FTSE (+0.33%) and DAX (+0.56%) futures point at a positive start in Europe following a mostly downbeat trading on Tuesday. Except for DAX which traded near all-time highs seen two years ago after the ZEW survey surprised greatly on the upside with a solid 26.7 read in January versus 15.0 expected by analysts and 10.7 printed a month earlier.
But even strong ZEW surveys in Germany and Eurozone couldn’t lift the sentiment in euro. The EURUSD extended losses to 1.1077 in Asia. Support will likely be found near the 100-day moving average (1.1071) before Thursday’s European Central Bank (ECB) meeting, where Christine Lagarde is expected to paint a slightly better picture about the economic health of the union and turn down the doves.
WTI crude dipped below $58 a barrel, as concerns about the economic implications of the spreading coronavirus added to the IMF’s lower global growth outlook could easily outstrip the temporary supply shortages in Middle East and exercise an increased pressure to the downside.
Cheaper oil weighs on the Canadian dollar, which gained nearly 3% against the US dollar in December.
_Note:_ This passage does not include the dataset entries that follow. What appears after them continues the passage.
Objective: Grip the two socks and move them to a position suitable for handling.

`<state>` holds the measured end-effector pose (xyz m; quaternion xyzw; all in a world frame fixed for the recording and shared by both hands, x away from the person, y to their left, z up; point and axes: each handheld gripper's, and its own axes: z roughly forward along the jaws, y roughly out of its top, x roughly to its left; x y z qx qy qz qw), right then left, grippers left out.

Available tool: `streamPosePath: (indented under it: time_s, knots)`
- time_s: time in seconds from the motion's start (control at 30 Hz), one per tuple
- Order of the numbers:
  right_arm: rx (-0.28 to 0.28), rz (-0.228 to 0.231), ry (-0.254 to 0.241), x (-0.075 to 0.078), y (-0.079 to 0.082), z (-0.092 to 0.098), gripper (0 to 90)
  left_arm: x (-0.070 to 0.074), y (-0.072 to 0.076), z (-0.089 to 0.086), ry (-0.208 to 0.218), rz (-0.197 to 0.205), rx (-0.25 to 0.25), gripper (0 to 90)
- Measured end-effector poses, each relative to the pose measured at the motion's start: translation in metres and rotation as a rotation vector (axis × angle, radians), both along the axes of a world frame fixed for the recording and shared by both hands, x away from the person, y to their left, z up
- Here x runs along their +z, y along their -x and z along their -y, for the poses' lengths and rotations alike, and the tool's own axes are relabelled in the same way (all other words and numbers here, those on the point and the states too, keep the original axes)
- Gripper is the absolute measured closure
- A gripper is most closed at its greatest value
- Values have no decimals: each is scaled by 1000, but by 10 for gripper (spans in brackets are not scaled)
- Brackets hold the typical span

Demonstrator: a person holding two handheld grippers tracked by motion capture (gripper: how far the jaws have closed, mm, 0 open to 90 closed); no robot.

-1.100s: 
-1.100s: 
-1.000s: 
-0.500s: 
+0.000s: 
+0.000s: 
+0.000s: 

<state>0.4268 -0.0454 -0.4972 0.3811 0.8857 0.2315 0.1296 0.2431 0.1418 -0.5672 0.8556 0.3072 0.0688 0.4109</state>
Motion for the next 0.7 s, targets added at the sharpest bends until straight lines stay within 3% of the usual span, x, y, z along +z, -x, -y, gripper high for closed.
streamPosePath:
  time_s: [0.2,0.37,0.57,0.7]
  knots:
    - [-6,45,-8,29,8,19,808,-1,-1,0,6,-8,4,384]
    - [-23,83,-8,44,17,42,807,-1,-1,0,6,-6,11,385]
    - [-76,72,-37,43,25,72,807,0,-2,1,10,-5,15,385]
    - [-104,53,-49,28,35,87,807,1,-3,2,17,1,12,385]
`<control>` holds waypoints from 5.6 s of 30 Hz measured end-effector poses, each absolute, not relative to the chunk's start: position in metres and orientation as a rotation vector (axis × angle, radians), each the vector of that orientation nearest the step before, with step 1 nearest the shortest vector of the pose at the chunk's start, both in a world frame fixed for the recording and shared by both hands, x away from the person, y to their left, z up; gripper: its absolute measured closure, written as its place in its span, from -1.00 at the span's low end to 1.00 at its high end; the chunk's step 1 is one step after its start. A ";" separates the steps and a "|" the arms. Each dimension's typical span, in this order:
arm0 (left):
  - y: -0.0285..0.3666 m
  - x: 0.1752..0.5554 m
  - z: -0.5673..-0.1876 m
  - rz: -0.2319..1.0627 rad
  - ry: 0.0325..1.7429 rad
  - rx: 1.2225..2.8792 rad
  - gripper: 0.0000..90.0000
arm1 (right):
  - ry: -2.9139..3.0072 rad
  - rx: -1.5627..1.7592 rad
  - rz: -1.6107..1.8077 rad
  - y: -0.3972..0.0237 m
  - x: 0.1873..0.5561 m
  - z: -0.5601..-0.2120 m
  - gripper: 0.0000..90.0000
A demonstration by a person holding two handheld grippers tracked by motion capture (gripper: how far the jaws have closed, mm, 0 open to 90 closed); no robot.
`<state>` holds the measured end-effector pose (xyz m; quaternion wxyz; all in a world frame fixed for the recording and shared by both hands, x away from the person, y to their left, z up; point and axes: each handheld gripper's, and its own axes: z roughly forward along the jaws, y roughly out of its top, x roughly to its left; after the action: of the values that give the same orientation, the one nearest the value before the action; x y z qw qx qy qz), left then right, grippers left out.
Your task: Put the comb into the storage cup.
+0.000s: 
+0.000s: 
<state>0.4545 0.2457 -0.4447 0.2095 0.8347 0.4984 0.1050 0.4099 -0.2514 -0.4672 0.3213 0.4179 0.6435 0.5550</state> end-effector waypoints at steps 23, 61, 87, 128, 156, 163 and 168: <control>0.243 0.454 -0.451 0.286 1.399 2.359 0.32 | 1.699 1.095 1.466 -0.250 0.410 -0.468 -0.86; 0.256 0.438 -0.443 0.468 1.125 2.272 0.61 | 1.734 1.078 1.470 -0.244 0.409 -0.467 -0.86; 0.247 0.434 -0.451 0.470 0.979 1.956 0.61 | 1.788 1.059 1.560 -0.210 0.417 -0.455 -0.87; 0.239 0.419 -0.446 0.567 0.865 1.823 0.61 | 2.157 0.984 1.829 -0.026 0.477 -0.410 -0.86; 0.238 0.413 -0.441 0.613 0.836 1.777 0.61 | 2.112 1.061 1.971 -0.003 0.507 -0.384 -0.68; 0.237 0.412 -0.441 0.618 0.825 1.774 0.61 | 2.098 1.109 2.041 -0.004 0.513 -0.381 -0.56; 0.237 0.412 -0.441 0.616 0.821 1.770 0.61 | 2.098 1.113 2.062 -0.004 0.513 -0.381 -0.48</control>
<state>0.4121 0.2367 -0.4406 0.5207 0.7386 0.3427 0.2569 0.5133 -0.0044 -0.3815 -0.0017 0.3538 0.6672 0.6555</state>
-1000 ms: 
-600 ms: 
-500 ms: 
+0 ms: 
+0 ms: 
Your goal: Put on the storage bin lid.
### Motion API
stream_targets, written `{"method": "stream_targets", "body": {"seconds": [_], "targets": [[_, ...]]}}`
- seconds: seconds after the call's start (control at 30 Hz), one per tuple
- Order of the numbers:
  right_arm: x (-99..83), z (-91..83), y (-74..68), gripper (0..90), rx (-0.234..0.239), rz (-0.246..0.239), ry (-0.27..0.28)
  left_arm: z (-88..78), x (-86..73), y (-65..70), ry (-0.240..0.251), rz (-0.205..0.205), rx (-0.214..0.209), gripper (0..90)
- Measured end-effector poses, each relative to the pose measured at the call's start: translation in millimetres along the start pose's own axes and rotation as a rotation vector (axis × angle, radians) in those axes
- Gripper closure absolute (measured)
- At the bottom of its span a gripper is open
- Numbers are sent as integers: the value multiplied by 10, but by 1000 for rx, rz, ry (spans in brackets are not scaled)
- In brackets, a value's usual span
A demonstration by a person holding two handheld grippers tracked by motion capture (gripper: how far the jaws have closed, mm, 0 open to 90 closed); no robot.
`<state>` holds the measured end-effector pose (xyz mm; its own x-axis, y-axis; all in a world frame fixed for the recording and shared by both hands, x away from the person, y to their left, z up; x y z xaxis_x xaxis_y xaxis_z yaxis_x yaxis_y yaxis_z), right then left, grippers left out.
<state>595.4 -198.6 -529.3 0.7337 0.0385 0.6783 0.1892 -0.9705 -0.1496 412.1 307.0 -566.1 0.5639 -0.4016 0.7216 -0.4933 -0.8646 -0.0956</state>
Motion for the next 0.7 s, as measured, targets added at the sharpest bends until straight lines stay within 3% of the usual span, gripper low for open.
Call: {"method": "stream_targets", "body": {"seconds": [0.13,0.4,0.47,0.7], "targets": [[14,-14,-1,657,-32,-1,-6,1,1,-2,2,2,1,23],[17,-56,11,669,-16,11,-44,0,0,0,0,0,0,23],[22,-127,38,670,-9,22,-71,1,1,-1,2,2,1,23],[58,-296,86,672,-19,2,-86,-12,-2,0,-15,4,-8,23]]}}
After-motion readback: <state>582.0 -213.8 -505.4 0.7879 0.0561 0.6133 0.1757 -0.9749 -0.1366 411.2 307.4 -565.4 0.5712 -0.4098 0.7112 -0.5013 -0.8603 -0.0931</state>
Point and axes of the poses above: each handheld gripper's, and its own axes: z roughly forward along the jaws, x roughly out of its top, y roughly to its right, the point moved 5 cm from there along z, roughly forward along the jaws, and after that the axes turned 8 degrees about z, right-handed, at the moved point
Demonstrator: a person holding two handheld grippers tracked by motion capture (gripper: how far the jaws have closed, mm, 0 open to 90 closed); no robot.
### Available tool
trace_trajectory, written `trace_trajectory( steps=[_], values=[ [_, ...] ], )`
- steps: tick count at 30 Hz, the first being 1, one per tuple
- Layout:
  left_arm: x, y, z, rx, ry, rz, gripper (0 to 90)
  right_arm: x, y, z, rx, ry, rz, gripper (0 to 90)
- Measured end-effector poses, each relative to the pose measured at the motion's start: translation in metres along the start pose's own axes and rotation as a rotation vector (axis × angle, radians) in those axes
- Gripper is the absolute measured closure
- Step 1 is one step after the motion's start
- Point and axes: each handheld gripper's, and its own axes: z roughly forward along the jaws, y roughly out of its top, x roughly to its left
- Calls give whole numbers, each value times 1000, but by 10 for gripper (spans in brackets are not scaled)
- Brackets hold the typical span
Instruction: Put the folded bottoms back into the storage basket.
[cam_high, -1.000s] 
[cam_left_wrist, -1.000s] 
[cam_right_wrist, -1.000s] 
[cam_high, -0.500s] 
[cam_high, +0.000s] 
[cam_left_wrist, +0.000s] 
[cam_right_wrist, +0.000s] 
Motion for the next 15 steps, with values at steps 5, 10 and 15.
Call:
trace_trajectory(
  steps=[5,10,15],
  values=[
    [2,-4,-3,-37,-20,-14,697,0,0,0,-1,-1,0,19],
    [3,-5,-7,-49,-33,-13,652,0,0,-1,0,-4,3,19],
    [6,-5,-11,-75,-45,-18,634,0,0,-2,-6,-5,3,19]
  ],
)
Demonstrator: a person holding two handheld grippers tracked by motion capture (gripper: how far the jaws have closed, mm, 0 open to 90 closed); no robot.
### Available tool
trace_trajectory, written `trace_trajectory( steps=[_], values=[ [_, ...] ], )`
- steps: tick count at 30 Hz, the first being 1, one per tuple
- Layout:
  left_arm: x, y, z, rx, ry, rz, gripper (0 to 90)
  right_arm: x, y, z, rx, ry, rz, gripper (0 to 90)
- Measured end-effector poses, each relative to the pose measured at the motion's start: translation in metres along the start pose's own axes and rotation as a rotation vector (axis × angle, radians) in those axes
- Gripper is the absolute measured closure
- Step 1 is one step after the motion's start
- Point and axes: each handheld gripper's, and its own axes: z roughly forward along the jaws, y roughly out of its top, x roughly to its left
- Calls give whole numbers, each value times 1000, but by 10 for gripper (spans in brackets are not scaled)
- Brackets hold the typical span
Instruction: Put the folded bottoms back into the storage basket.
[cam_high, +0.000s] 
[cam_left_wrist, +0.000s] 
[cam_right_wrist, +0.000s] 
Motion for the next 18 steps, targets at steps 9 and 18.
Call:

The USDCAD now tests the 1.31 offers as the Bank of Canada (BoC) is preparing to leave its policy rate unchanged at 1.75% at today’s monetary policy meeting. Meanwhile, inflation in Canada is expected to have increased to 2.3% in December from 2.2 printed a month earlier. A solid inflation read could keep the BoC doves on the sidelines.
Elsewhere, investors act like Trump’s impeachment trial simply isn’t taking place. There is no interest whatsoever in what’s happening on that part of the business. Due today, the Chicago Fed activity index may show some weakness in December and limit the US dollar gains across the board.